Die Vorschrift des § 2 Abs. 2 Nr. 2 Satz 2 GewStG kann nicht losgelöst von den übrigen in § 2 GewStG getroffenen Regelungen verstanden werden. Nach § 2 Abs. 1 Satz 1 GewStG unterliegt der Gewerbesteuer jeder stehende Gewerbebetrieb, soweit er im Inland betrieben wird. Im Inland betrieben wird ein Gewerbebetrieb u. a. insoweit, als für ihn im Inland eine Betriebstätte unterhalten wird (§ 2 Abs. 1 Satz 3 GewStG).
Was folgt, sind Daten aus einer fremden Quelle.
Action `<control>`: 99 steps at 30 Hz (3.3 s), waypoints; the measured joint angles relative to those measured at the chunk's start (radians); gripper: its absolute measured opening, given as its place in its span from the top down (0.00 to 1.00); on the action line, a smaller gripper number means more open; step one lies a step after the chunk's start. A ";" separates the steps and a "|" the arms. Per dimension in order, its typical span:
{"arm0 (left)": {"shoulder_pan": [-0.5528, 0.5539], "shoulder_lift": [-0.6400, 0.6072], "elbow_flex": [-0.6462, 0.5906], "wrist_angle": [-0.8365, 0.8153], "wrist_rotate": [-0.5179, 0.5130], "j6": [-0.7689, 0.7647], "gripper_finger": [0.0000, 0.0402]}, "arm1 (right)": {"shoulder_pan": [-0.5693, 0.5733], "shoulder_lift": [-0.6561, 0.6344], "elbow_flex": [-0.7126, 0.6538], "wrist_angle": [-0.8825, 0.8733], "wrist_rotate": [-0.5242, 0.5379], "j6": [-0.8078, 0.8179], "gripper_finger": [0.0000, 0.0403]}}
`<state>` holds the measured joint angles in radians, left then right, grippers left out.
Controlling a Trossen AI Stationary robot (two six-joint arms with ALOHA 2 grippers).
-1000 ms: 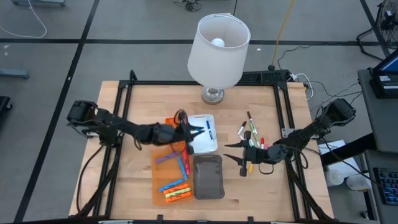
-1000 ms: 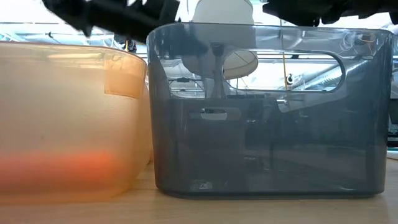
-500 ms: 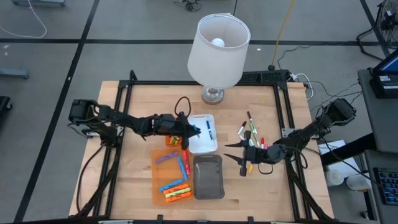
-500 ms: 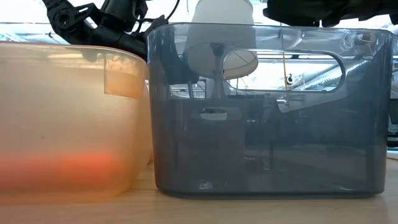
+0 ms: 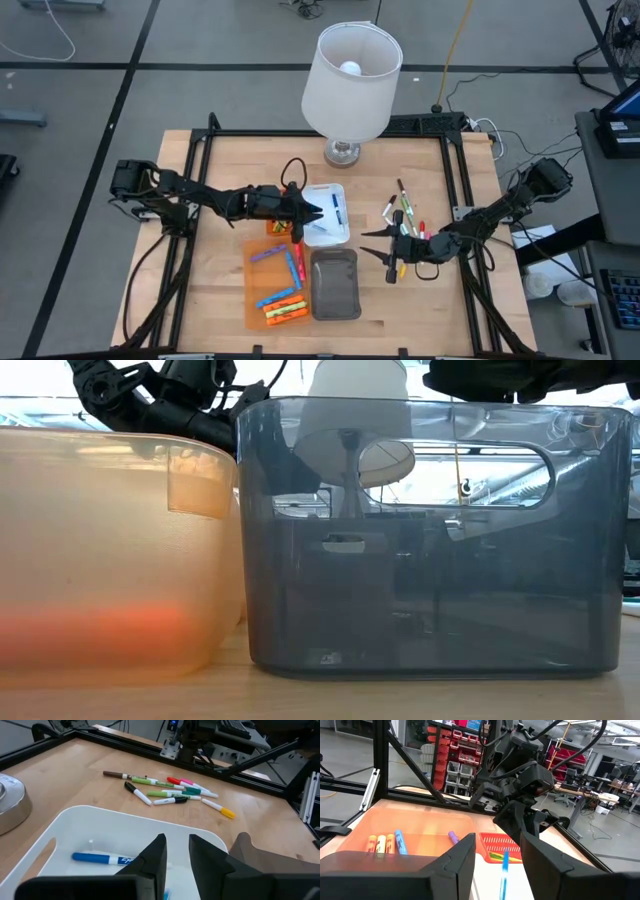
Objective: Pick & Place Markers
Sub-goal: Put the right light green marker pen into the white bin
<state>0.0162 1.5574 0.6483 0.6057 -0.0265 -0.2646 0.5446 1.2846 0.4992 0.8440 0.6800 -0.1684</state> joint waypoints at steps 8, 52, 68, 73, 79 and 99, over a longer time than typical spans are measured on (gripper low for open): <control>0.000 0.000 0.000 0.007 -0.001 0.011 0.78 | 0.000 0.000 0.000 0.000 0.000 0.000 0.65; 0.000 0.000 0.000 0.048 -0.001 0.025 0.78 | -0.317 -0.034 0.072 -1.662 -0.244 1.308 0.68; 0.000 0.000 0.000 0.048 -0.002 0.025 0.78 | -0.336 -0.018 0.067 -1.547 -0.264 1.204 0.68; 0.000 0.000 0.000 0.048 -0.002 0.025 0.78 | -0.336 0.001 0.067 -1.543 -0.264 1.203 0.68; 0.000 0.000 0.000 0.048 -0.002 0.025 0.78 | -0.336 0.024 0.048 -1.503 -0.286 1.202 0.68; 0.000 0.000 0.000 0.049 -0.001 0.025 0.78 | -0.380 0.020 0.022 -1.478 -0.330 1.105 0.95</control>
<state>0.0162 1.5574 0.6483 0.6548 -0.0278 -0.2398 0.1646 1.3041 0.5211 -0.6337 0.3504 0.9363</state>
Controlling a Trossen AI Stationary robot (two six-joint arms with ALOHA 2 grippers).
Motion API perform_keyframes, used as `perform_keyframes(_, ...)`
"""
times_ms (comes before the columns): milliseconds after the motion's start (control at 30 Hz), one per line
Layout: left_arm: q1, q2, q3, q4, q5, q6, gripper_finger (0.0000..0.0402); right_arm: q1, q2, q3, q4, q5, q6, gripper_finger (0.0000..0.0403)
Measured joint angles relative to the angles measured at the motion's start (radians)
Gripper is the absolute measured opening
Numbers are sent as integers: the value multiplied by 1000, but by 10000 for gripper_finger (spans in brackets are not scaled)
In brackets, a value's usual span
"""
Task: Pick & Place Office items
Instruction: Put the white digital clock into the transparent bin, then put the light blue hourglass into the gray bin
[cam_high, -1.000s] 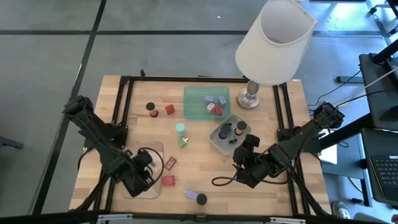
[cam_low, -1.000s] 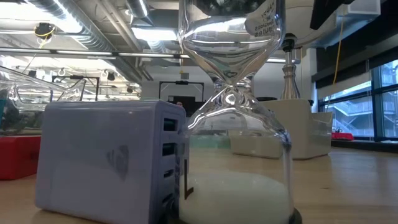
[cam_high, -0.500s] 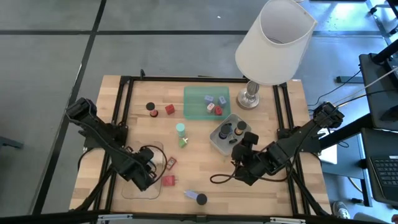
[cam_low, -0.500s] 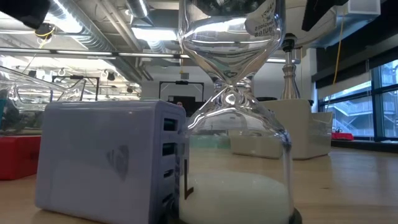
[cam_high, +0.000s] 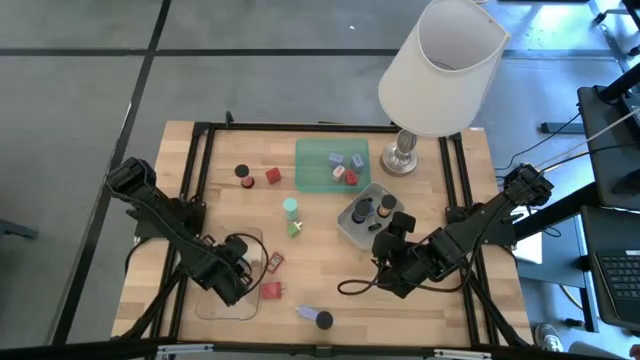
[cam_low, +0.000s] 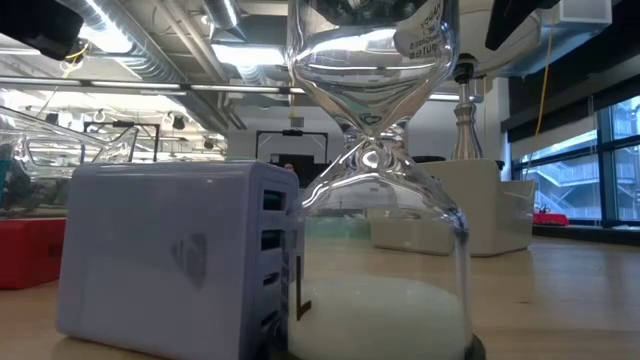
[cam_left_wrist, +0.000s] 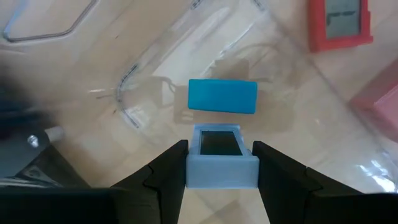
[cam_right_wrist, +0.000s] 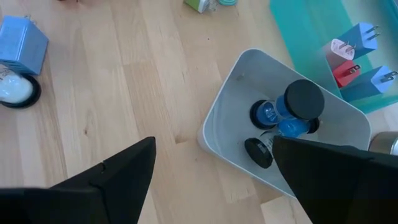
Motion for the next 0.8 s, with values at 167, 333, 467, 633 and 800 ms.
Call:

Dies gilt für alle Gewerbebetriebe, also auch für die Gewerbebetriebe inländischer und ausländischer Kapitalgesellschaften.

In dem dadurch vorgezeichneten Rahmen bewegt sich die Aussage des § 2 Abs. 2 Nr. 2 Satz 1 GewStG. Danach gilt als Gewerbebetrieb stets und in vollem Umfang die Tätigkeit der Kapitalgesellschaften. Damit soll zum Ausdruck gebracht werden, daß - abweichend von § 2 Abs. 1 Satz 2 GewStG - bei den Gewerbebetrieben von Kapitalgesellschaften nicht gesondert geprüft werden muß, ob die Voraussetzungen eines gewerblichen Unternehmens im Sinne des Einkommensteuergesetzes (EStG) vorliegen. Im Zusammenhang mit § 2 Abs. 1 Satz 1 GewStG bezieht sich diese Aussage auf die Gewerbebetriebe inländischer und ausländischer Kapitalgesellschaften, soweit sie im Inland betrieben werden.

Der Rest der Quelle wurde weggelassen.